Wednesday, March 10 the San Francisco Chronicle’s political columnist duo Phillip Matier and Andrew Ross penned an incendiary piece about how the LGBT Community Center in San Francisco was supposedly near foreclosure and was seeking a $1 million cash infusion from the city to help keep its doors open.

The story was picked up by countless LGBT news aggregation sites – as well as the Associated Press – and quickly went viral on the Web. Joe.My.God titled its post “SF LGBT Center in Financial Crisis.”

There was one problem though – the columnists hadn’t gotten the facts quite right. Since the piece ran LGBT center officials have had to do damage control and explain that, in fact, they are not in financial crisis or about to foreclose on the building.
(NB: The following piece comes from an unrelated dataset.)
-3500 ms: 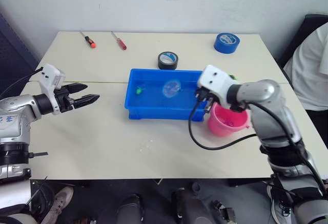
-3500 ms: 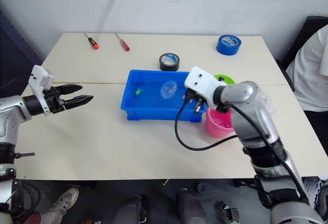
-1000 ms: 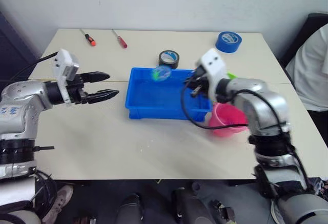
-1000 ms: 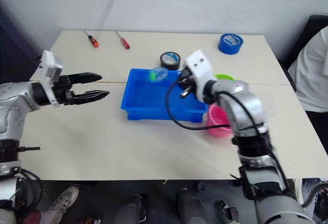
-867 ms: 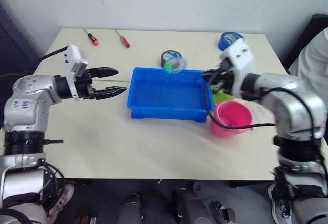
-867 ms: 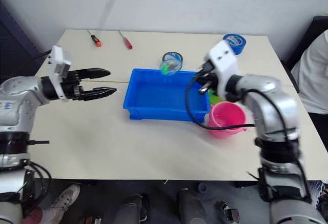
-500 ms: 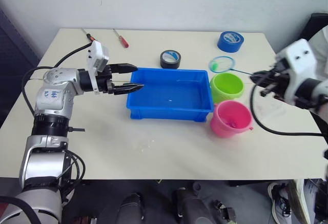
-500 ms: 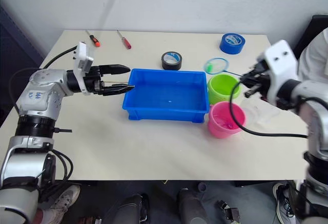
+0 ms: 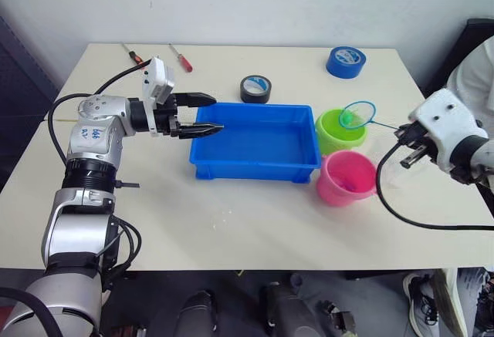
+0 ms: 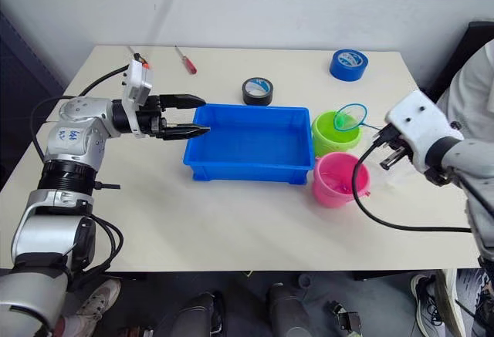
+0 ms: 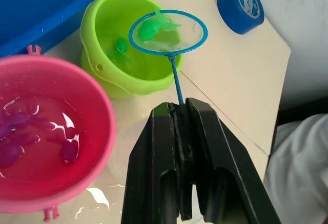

In an email sent out this week by center executive director Rebecca Rolfe, she called the Matier and Ross column “inaccurate and inflammatory.”

Last week the center’s board co-chairs and Rolfe issued a letter in response to the mistakes made by the columnists. And over the weekend center staffers contacted those Web sites that ran with the incorrect story to ask them to publish corrections.

Both the Advocate.com and local blog SFist.com did just that, along with several other sites that had picked up on the story. But just as many others have not corrected themselves, as a Google search shows.

Other than publish a letter to the editor, near as I can tell the SF Chronicle has not followed suit, nor has any update or change been made to the online version of the March 10 Matier & Ross column.

The episode is a good example of the problem with bloggers and Web sites not checking the facts before they re-post an item in another news source. And it is a prime reason why LGBT news outlets are needed in this day and age when mainstream news outlets have done away with their LGBT beat reporters.

A little Googling would have brought up my newspaper’s original reporting on the SF center’s request for city funds in a story published February 4, which did get the facts right. Curiously enough that story was ignored by the same bloggers and Web sites that ran with the Chronicle column over a month later.

But as they say bad news can be good news. And in a guest editorial the B.A.R. published today (March 18) gay Supervisor Bevan Dufty believes the events of the last two weeks could have an upside for his push to secure the city loan for the center.

“The San Francisco Chronicle‘s recent headline, “LGBT Center looks to San Francisco for a bailout,” certainly cast some clouds over 1800 Market Street.

But grabbing the community’s attention may be the silver lining by fostering discussion about the center, its great programming and unique role, especially around economic opportunity,” wrote Dufty.

Sometimes it pays to remember that if you are reading an LGBT news item in the mainstream press, chances are it is really old news and was previously covered in an LGBT news outlet. And often the gay press article is more accurate or less spun than the mainstream version.

Something for those bloggers who claim there is no need anymore for more traditional LGBT news outlets to chew on.